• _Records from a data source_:
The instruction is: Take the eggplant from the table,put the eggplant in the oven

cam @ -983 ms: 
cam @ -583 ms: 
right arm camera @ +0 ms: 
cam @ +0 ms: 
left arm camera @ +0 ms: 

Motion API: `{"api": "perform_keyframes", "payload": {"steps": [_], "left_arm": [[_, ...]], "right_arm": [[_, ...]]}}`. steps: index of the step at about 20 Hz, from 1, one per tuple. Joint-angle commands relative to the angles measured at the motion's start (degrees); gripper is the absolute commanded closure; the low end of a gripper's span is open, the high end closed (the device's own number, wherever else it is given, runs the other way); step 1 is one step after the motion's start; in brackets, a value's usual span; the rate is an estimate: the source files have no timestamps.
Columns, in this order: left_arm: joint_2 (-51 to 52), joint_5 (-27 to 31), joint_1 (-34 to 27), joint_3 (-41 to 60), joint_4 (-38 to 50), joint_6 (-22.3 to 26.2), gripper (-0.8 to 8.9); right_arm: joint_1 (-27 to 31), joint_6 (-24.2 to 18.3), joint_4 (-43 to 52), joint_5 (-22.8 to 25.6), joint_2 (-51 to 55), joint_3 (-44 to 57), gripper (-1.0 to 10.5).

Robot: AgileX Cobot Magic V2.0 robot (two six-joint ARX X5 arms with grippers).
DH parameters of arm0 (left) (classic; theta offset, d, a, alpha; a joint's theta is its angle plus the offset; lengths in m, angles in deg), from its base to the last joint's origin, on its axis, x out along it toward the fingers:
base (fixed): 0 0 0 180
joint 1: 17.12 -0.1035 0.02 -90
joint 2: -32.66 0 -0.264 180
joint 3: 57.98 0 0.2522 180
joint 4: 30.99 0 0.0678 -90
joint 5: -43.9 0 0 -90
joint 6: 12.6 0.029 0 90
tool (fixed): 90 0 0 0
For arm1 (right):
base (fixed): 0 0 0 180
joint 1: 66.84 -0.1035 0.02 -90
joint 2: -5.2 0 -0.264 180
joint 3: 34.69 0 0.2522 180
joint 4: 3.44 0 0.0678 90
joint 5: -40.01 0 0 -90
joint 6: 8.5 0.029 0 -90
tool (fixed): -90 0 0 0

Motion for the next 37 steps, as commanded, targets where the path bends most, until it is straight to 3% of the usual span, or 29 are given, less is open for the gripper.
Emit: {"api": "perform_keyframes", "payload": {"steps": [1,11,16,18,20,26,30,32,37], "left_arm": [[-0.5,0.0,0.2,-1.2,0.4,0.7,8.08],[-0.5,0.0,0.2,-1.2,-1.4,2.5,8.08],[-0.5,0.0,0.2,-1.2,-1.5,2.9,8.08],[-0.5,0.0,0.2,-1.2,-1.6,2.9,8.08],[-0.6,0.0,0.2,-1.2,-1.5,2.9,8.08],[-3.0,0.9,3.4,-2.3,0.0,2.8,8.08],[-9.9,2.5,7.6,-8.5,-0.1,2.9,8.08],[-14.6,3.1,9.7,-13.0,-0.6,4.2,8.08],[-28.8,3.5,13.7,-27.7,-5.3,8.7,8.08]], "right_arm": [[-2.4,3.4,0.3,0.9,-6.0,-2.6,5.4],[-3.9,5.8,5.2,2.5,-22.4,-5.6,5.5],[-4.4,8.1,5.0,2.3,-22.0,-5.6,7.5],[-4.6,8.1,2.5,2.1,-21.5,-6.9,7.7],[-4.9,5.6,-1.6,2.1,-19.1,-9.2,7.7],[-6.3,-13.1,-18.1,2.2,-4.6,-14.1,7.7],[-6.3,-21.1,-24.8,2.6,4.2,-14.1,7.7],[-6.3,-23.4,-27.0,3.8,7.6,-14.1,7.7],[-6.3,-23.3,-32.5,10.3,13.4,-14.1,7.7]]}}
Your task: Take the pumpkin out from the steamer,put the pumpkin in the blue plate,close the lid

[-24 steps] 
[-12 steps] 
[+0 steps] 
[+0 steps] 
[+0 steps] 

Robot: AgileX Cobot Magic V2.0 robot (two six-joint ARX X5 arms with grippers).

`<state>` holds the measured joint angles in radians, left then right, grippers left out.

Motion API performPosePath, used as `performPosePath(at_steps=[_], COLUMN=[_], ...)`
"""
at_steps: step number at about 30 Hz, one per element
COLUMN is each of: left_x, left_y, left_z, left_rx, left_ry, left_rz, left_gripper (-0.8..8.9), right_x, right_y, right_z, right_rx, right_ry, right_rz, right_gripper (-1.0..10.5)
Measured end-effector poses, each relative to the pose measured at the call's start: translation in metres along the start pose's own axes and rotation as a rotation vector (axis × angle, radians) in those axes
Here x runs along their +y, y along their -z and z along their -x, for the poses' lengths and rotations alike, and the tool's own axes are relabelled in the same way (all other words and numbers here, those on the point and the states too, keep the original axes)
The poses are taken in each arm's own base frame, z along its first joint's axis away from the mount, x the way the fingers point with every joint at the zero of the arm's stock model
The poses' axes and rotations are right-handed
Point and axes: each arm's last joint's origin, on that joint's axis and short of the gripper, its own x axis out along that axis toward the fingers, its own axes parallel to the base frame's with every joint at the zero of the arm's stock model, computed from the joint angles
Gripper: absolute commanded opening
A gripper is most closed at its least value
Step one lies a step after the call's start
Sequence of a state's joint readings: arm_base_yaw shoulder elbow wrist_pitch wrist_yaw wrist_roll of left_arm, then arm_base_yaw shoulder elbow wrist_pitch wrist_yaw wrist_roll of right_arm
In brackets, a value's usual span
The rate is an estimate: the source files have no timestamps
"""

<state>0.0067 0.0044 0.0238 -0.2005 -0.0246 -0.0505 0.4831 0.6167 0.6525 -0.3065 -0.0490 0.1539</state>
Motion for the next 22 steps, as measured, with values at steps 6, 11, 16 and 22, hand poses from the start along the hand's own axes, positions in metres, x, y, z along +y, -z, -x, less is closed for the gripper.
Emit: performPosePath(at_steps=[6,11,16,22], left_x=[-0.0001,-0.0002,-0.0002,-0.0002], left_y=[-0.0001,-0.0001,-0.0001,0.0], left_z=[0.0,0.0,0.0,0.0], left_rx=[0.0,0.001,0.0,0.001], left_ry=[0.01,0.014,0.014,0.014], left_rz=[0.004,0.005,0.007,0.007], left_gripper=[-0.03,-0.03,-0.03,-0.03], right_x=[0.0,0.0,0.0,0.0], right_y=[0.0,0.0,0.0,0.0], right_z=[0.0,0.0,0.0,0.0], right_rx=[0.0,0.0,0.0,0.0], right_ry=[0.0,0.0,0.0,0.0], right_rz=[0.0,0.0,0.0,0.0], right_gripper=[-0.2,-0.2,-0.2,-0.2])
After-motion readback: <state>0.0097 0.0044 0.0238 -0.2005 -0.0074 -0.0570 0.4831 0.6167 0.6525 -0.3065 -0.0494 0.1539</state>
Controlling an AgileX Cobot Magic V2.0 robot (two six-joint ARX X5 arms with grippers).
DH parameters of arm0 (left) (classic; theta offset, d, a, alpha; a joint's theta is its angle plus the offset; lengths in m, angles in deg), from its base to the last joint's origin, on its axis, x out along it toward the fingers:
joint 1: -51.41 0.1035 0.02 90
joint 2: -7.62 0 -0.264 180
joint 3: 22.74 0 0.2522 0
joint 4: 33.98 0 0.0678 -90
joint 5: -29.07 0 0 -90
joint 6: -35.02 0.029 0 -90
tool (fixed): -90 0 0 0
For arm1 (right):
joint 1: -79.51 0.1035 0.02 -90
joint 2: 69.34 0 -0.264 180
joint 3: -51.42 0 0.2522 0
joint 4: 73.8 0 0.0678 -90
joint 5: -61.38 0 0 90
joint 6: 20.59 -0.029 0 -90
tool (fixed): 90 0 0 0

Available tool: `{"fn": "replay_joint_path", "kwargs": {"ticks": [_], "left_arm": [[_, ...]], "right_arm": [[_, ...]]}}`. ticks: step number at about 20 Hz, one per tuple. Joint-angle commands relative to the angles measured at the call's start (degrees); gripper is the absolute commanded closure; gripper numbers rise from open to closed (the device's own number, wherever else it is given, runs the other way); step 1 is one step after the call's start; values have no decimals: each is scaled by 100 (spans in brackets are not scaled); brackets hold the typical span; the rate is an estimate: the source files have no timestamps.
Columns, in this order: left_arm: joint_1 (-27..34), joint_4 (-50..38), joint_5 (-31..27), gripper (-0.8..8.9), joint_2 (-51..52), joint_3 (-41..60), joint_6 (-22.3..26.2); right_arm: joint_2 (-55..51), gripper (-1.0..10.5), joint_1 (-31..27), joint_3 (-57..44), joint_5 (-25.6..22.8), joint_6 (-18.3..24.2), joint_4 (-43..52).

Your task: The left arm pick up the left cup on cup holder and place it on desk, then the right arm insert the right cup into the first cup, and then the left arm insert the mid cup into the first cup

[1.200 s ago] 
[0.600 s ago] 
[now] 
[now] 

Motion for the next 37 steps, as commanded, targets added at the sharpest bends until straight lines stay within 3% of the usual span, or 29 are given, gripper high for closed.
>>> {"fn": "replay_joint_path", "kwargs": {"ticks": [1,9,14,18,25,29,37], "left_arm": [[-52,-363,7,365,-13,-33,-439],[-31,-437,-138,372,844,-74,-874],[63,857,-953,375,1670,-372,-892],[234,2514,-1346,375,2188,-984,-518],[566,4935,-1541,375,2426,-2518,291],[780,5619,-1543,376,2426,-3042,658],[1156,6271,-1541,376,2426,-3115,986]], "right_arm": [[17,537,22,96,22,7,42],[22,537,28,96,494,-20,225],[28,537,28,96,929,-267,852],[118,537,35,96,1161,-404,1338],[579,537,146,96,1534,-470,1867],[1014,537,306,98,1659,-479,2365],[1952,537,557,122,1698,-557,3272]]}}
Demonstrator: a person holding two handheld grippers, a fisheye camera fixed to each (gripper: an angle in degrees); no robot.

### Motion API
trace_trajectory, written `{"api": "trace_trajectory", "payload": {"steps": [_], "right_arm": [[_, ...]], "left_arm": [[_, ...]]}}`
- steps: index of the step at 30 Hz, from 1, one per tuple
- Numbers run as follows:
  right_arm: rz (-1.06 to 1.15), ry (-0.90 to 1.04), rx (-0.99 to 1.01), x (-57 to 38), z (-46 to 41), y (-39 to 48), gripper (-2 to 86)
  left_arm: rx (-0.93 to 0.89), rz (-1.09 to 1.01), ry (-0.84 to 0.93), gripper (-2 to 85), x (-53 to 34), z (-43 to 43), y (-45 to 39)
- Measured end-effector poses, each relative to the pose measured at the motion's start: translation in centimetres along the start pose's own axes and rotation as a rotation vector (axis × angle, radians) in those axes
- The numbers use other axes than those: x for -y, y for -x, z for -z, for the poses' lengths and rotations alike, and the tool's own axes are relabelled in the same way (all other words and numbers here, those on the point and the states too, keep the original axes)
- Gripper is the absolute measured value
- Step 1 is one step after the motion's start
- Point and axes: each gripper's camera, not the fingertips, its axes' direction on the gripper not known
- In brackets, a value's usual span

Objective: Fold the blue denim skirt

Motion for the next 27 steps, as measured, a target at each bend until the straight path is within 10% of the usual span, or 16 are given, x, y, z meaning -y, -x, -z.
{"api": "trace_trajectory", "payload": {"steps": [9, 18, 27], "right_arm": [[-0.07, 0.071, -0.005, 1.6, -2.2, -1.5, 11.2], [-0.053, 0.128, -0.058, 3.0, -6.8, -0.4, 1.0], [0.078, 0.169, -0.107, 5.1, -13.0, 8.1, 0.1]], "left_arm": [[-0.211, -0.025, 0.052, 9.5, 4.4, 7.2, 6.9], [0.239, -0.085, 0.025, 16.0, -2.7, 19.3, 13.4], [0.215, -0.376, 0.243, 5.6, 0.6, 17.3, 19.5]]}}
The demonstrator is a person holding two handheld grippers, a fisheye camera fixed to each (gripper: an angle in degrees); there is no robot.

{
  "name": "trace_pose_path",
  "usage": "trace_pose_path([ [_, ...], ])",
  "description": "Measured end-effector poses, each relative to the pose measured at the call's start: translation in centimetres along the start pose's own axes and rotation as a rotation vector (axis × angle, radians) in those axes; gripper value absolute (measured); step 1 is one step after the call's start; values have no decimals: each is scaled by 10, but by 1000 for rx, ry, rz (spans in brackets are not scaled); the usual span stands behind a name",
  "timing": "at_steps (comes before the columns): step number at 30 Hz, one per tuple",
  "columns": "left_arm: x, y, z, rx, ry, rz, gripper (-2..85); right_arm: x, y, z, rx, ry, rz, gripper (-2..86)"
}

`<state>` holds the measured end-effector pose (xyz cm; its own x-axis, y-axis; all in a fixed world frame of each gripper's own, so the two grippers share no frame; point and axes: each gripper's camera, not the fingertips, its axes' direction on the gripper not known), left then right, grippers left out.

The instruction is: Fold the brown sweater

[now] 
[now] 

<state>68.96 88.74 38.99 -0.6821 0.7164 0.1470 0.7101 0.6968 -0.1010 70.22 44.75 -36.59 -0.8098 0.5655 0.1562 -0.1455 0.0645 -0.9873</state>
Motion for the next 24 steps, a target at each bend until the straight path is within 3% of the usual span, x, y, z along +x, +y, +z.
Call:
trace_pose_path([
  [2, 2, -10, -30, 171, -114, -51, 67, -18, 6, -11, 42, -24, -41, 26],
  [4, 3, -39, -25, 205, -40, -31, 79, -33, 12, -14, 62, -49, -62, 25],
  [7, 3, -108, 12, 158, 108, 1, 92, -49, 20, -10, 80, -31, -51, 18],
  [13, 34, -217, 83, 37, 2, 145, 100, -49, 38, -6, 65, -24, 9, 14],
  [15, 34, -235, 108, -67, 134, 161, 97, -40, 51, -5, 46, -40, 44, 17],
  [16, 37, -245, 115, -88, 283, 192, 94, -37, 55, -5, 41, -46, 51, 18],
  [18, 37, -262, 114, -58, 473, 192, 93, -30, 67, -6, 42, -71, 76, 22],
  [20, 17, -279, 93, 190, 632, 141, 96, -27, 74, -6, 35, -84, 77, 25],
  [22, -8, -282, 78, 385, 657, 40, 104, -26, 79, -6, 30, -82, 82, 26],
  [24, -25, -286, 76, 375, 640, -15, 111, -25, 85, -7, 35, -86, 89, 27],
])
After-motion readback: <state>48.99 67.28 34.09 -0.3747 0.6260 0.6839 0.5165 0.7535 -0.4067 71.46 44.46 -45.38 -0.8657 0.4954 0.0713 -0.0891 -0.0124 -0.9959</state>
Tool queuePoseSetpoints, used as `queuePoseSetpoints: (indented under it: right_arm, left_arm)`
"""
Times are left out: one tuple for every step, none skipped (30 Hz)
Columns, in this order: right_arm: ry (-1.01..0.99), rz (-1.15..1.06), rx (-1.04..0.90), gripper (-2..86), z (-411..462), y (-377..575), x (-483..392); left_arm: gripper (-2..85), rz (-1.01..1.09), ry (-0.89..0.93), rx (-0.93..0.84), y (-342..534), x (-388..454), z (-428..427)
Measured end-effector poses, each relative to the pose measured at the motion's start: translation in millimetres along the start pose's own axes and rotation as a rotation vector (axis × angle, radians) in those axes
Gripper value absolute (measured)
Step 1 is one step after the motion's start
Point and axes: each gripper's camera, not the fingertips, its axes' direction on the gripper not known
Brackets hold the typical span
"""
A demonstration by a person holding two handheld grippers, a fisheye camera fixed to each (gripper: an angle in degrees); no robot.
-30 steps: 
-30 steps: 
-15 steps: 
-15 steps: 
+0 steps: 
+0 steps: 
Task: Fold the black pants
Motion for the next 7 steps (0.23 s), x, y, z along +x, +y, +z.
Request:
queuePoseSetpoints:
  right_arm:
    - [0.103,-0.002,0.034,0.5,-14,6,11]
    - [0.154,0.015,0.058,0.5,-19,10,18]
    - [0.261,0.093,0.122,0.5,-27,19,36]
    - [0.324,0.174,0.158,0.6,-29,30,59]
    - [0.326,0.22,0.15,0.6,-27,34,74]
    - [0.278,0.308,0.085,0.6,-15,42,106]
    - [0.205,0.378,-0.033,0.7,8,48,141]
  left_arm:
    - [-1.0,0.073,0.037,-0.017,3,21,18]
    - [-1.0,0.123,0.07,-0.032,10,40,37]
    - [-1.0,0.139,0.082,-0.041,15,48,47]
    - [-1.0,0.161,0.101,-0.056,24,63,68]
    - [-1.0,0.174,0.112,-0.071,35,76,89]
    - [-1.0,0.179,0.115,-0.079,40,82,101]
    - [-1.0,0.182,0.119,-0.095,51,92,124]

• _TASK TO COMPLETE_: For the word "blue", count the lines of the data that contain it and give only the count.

• _REPLY TO THE TASK_: 2